Jesús sabía a lo que se refería Miguel, necesitaba una línea de pensamiento complementario que confirmase que todas esas piezas de bronce de composición prácticamente idéntica tenían un origen común. Se puso en pie y caminó por el despacho mientras hacía su última exposición.

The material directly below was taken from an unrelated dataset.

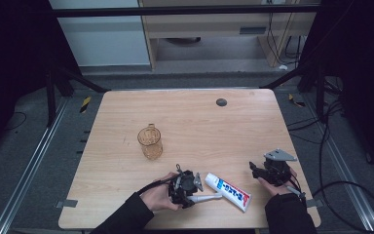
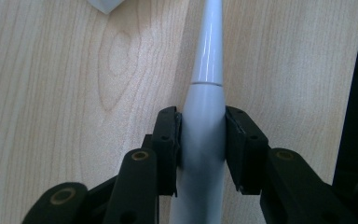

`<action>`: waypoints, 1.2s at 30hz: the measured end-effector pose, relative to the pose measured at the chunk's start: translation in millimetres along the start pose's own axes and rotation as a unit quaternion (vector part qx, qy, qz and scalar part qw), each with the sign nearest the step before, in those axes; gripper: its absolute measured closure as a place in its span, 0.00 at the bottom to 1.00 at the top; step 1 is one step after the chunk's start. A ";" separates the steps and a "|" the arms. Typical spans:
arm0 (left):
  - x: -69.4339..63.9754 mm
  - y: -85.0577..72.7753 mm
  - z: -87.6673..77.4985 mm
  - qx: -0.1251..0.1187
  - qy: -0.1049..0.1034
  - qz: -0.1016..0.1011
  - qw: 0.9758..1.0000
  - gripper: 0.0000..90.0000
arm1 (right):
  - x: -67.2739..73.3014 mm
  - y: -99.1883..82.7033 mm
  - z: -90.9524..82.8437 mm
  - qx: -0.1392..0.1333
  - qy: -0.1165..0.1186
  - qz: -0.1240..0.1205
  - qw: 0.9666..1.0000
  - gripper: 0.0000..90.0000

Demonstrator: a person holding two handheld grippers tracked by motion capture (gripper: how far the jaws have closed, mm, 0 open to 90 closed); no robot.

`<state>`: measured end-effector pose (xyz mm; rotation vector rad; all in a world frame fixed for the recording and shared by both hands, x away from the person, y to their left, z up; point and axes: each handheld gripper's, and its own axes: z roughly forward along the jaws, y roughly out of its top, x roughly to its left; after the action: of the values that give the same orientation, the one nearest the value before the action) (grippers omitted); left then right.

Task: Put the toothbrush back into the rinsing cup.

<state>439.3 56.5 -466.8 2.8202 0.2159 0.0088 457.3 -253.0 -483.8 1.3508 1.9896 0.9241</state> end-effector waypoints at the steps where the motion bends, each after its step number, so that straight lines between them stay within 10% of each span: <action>1: -0.6 0.2 0.2 -0.001 0.000 0.001 1.000 0.74 | -0.1 0.1 -0.1 0.001 0.000 0.001 1.000 0.36; 15: -0.4 -0.8 -3.0 -0.003 -0.015 -0.006 1.000 0.74 | -0.6 -0.3 0.4 0.002 0.000 0.001 1.000 0.37; 36: 8.6 -13.3 -48.0 -0.090 0.022 -0.058 0.994 0.75 | -0.7 -0.7 0.7 0.001 -0.001 0.002 1.000 0.37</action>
<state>444.4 85.0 -425.4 2.6262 0.3704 0.0617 457.7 -253.7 -484.7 1.3577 1.9874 0.9231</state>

–  Porque situando todos esos restos de composición idéntica en los lugares donde se encontraron tienen que formar un mapa que parte de Rodas como un sistema solar. Una red, con Rodas en el centro. ¿Lo ves? Sí, sí, no me interrumpas. Además los objetos serán más numerosos en las ciudades y países con las que Rodas tenía mayores relaciones comerciales. Ocurre igual ahora. Los países que estén mandando más turistas a Salamanca dejarán una proporción mayor de monedas en los bares y esas son las que te van a devolver esta tarde cuando me invites a unas cañas para celebrar mi proyecto. Las rutas comerciales son tan exactas como cualquier mapa físico, ¿apuestas algo?

–  No, creo que no.

Y Miguel miró a su amigo con cariño y admiración. Todo sugería que, sin salir de su despacho, sería capaz de resolver uno de los misterios de la Antigüedad, localizar el destino de la estatua más famosa de la historia antigua, el Coloso de Rodas. Sería feliz de pagar esas cañas como rescate del paradero del Coloso, de la víctima de un terremoto de hace más de dos mil doscientos años.